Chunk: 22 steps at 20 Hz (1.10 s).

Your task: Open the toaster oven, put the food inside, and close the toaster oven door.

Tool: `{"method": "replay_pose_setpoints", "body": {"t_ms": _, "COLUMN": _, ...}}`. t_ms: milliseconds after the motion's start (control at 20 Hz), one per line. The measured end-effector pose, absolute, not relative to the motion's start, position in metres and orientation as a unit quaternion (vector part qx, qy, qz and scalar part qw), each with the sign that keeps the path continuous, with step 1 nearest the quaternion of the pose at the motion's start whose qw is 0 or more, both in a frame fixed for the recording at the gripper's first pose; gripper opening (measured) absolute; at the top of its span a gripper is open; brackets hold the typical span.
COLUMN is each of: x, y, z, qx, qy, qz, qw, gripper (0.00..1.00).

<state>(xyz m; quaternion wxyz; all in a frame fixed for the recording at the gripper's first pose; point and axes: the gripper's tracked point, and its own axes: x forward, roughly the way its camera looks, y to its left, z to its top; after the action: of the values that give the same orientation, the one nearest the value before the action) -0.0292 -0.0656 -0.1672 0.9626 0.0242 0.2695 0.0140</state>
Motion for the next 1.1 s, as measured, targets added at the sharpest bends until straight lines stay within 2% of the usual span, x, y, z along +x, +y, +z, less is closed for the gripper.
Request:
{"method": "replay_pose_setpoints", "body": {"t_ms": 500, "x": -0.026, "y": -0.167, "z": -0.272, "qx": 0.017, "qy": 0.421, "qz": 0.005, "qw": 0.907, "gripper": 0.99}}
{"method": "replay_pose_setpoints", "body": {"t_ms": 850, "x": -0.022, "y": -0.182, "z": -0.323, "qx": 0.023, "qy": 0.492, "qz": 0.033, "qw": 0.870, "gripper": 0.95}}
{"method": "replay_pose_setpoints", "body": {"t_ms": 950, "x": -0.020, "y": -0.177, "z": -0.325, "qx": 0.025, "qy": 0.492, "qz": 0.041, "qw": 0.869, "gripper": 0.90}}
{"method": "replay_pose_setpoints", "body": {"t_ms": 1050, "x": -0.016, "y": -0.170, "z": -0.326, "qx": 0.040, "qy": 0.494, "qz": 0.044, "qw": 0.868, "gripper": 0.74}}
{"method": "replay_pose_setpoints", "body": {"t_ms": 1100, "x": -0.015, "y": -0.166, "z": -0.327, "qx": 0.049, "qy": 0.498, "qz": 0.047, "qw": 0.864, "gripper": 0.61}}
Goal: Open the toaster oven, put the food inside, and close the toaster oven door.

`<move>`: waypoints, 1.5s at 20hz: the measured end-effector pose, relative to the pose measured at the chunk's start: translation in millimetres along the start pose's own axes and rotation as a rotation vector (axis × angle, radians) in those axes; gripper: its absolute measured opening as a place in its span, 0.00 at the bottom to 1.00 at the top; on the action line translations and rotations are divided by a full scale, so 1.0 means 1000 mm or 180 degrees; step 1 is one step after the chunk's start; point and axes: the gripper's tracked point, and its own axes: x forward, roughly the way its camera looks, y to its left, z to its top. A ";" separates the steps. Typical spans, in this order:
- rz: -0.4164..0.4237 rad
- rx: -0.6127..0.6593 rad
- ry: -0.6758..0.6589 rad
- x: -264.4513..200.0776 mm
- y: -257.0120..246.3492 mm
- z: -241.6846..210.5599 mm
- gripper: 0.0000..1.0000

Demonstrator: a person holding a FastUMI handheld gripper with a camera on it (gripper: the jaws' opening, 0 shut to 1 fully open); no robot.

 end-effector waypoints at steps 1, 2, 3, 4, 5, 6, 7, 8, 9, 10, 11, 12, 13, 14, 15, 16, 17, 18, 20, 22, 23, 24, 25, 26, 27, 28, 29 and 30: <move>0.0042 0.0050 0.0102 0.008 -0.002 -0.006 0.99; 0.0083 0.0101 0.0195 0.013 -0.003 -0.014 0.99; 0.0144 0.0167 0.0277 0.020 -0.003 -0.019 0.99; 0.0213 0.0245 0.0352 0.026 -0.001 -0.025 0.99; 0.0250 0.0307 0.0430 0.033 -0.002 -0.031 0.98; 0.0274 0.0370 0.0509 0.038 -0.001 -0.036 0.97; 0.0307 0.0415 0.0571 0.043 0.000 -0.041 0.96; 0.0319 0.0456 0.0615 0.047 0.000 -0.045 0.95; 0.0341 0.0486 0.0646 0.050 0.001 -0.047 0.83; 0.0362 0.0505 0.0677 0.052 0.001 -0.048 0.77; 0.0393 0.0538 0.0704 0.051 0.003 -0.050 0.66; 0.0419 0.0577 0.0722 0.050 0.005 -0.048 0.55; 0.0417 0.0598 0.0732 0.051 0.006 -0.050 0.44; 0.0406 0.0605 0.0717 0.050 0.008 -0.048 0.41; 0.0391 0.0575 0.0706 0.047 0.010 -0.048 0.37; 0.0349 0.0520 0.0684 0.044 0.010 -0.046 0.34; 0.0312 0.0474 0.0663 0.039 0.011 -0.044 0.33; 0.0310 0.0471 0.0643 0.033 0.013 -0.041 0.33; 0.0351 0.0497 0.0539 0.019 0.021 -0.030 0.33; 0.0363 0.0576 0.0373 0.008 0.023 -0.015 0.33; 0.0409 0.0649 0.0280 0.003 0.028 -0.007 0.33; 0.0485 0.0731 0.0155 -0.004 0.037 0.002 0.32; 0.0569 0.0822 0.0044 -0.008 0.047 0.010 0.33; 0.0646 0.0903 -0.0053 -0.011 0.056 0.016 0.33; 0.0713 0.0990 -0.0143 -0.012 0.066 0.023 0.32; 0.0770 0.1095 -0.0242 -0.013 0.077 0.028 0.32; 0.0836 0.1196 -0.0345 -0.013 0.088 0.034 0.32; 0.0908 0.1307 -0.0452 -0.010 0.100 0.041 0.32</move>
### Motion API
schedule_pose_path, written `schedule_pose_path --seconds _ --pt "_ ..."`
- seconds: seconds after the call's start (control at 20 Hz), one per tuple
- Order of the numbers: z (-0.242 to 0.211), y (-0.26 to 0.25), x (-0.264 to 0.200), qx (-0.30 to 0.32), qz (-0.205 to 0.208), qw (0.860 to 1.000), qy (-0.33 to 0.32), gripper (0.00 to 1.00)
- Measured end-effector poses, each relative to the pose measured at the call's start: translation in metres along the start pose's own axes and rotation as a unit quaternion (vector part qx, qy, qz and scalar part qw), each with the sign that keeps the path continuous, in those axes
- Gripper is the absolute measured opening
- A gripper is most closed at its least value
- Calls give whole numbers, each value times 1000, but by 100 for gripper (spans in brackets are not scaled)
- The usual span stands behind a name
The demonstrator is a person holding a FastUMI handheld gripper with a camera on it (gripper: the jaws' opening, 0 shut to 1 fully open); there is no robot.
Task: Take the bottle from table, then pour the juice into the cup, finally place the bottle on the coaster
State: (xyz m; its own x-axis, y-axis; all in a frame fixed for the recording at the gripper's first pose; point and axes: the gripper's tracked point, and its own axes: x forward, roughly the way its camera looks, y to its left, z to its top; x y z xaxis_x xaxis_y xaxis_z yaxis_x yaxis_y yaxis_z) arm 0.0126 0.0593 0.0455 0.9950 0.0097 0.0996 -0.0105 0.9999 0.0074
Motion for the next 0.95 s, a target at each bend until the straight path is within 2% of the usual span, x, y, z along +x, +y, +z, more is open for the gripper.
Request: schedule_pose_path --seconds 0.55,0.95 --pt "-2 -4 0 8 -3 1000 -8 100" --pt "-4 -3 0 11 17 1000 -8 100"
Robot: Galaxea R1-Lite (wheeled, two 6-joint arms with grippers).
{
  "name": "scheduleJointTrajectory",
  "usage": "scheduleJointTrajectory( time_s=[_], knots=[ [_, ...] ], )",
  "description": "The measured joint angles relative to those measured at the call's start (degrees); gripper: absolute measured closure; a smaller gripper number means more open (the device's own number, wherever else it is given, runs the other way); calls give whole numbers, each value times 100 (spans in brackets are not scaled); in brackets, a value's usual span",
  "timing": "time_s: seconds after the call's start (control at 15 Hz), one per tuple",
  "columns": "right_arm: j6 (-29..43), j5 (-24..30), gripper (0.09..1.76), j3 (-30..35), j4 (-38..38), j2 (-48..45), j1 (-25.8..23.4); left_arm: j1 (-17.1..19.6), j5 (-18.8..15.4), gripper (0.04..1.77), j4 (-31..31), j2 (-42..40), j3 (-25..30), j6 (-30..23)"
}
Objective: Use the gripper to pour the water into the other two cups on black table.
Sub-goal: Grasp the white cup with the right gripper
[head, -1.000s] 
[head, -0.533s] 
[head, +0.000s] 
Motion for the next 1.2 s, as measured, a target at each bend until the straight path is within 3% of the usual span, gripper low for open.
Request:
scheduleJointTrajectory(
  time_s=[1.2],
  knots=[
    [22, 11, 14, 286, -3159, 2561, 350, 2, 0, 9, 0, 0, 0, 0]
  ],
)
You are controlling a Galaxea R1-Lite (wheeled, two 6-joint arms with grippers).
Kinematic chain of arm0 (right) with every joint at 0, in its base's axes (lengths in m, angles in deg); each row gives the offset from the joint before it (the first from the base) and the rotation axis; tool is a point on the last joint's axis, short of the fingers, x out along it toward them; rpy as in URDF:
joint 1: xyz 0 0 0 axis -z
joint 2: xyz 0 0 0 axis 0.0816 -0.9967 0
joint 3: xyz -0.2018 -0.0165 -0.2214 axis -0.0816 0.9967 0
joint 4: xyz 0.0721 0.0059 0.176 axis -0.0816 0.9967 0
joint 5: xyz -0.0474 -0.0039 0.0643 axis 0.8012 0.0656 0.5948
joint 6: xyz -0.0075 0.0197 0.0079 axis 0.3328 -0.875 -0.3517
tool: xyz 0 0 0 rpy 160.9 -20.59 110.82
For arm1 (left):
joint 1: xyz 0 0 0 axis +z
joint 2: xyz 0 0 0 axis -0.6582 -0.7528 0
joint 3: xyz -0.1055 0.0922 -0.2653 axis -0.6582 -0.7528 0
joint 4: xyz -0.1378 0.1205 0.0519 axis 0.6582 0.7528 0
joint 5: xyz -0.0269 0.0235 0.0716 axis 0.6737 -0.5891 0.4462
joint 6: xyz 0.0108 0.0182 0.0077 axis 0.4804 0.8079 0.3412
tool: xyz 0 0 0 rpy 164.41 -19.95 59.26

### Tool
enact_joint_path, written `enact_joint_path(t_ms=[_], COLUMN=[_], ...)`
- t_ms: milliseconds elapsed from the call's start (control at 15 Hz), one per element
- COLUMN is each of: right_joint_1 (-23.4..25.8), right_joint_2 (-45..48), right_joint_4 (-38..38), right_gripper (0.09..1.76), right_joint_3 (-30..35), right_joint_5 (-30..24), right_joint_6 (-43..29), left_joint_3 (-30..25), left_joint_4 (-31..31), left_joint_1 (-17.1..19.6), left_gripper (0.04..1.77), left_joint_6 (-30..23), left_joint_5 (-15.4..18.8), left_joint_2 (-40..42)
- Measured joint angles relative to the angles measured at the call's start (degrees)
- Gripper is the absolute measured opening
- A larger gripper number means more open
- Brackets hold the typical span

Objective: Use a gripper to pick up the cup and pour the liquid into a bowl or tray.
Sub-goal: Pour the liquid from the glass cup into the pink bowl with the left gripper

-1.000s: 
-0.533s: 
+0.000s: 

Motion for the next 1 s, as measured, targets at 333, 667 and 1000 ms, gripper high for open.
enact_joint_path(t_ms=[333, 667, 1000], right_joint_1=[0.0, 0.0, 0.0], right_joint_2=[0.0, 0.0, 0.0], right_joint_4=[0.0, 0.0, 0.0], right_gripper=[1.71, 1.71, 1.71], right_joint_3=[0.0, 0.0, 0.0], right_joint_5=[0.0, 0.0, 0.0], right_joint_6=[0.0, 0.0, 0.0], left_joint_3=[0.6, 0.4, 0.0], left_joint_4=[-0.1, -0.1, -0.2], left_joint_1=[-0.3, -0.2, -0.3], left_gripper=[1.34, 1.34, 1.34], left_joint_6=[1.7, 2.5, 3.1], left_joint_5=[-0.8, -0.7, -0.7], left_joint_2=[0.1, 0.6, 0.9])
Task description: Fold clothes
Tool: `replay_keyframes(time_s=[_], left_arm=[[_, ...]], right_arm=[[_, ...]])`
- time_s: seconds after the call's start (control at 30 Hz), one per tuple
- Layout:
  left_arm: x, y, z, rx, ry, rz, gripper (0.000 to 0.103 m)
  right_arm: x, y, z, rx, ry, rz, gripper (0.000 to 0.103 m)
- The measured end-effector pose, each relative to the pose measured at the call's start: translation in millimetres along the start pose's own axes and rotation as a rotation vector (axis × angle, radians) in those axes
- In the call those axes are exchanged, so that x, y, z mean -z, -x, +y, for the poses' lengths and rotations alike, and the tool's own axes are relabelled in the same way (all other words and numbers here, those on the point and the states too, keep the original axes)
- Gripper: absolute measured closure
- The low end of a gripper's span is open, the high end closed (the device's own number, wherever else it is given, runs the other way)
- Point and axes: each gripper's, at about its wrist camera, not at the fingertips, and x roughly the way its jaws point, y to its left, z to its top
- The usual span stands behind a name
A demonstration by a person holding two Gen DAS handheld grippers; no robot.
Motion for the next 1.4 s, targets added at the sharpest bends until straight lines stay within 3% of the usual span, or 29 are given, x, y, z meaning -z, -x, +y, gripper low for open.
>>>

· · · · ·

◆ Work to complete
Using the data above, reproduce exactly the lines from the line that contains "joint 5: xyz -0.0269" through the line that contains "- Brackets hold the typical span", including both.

◆ Answer to the exercise
joint 5: xyz -0.0269 0.0235 0.0716 axis 0.6737 -0.5891 0.4462
joint 6: xyz 0.0108 0.0182 0.0077 axis 0.4804 0.8079 0.3412
tool: xyz 0 0 0 rpy 164.41 -19.95 59.26

### Tool
enact_joint_path, written `enact_joint_path(t_ms=[_], COLUMN=[_], ...)`
- t_ms: milliseconds elapsed from the call's start (control at 15 Hz), one per element
- COLUMN is each of: right_joint_1 (-23.4..25.8), right_joint_2 (-45..48), right_joint_4 (-38..38), right_gripper (0.09..1.76), right_joint_3 (-30..35), right_joint_5 (-30..24), right_joint_6 (-43..29), left_joint_3 (-30..25), left_joint_4 (-31..31), left_joint_1 (-17.1..19.6), left_gripper (0.04..1.77), left_joint_6 (-30..23), left_joint_5 (-15.4..18.8), left_joint_2 (-40..42)
- Measured joint angles relative to the angles measured at the call's start (degrees)
- Gripper is the absolute measured opening
- A larger gripper number means more open
- Brackets hold the typical span

The given answer completes the exercise.